▸ Exercise aim: Check each line of the material below, and copy it if it holds the string "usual".

▸ The data:
#####

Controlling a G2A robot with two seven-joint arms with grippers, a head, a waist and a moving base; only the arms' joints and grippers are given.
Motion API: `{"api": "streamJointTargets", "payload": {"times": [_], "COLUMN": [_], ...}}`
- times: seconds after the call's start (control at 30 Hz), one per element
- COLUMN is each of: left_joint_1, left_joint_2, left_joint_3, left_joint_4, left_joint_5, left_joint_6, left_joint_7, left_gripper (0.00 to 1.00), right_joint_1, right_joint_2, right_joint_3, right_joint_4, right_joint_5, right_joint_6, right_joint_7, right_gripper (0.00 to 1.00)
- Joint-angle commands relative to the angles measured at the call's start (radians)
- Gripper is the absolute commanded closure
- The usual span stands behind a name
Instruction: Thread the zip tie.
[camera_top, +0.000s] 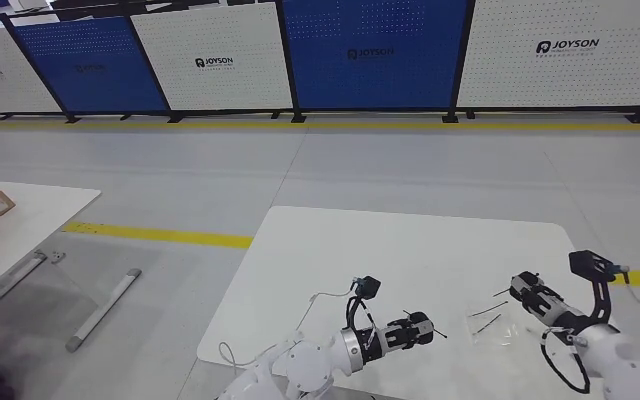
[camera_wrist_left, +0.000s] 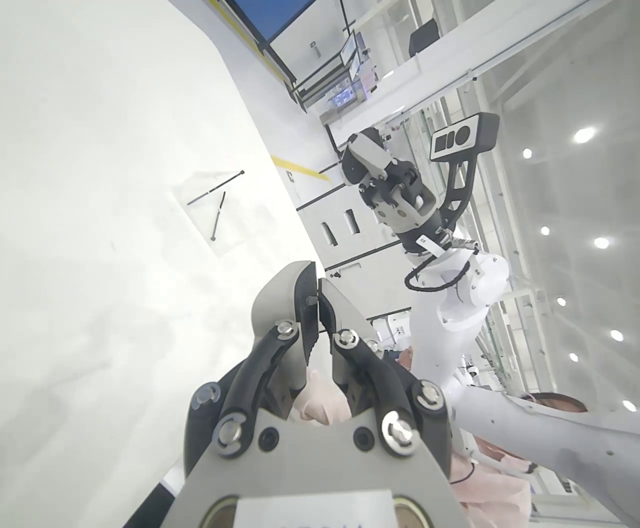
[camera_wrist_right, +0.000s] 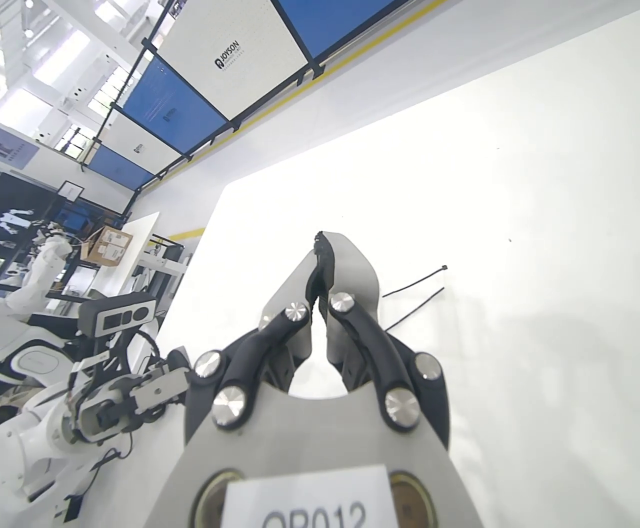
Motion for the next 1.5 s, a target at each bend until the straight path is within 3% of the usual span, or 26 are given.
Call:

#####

▸ Exercise response:
- The usual span stands behind a name
Motion for the next 1.5 s, a target at each bend until the straight path is within 3% of the usual span, or 26 are given.

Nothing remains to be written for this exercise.